Топилин смотрел на соседа и думал: «Вот если вникнуть, человек-то, скорей всего, положительный… Наверняка не лодырь и вряд ли мерзавец. И чем так уж плохи наши с Сёмой куркульские добродетели? Да ничем. Ну ничем абсолютно. И Аверкампу наверняка бы понравились, пустил бы нас покататься по своему меланхолическому льду… А ведь нервирует, гад, до основания!»
— Что ж, — предложил Сёма. — Накатим по маленькой?
Топилин послушно пожал плечами.
— Накатим.
— Давай здесь пока. Тебе ж не холодно? Ну, и мне. Здесь хорошо. Я люблю на воздухе.
Приговаривая: «С такой зимой скоро почки на деревьях полезут, вот увидишь», — Сёма вынул из внутреннего кармана куртки початую бутылку армянского коньяка. Разлил в стальные походные рюмки. Влез в самые недра куртки, достал «Сникерс».
— Будем! — скомандовал Сёма.
— Будем, что ж. Это довод.
Коньяк был грубоват, но в меру.
Не сговариваясь, шумно потянули ноздрями. Воздух был мокрый, на носах отрастали прохладные капли. Приходилось обтирать. Сёма делал это резким коротким движением, будто отщипывал от носа лишнее.

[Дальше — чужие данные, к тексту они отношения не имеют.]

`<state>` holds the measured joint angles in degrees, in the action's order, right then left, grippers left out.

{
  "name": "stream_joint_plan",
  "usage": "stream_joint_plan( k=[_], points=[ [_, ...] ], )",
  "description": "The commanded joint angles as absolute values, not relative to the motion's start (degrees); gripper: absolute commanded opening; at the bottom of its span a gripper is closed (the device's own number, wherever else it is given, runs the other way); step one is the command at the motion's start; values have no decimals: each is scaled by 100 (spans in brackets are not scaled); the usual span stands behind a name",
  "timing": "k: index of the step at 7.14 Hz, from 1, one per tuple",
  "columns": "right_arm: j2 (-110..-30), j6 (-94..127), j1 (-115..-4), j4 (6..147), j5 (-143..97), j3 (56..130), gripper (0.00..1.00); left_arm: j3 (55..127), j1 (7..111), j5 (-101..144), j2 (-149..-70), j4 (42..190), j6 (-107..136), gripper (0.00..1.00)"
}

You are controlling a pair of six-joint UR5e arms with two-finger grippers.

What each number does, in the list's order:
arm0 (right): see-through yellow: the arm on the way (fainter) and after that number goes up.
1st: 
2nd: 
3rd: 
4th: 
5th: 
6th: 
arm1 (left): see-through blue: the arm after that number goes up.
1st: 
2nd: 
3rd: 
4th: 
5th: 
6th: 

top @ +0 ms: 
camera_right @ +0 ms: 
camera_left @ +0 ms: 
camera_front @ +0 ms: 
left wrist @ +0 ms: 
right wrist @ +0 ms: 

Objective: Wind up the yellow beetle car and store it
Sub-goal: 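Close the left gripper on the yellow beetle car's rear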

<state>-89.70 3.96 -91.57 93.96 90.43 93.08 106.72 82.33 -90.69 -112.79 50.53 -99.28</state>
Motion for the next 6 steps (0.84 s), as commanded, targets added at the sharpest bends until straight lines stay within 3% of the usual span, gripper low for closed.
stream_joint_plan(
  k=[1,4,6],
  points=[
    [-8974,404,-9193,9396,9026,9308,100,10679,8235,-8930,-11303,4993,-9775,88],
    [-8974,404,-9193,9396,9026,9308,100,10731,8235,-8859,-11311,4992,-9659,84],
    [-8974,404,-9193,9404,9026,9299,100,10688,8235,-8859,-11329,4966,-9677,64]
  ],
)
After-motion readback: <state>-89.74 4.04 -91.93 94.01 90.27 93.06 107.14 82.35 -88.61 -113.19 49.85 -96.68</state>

— Жалко, мало, — сказал он, поставив бутылку себе под ноги.
Топилин уловил намек.
— Да есть вроде еще, — буркнул он. — Есть у меня.
— Под настроение можно и выпить. Я так понимаю.
Он сощурился в сгустившиеся сумерки.
— Хотим со свояком на земле обосноваться, а жены упираются. Но это дело поправимое. А ты как?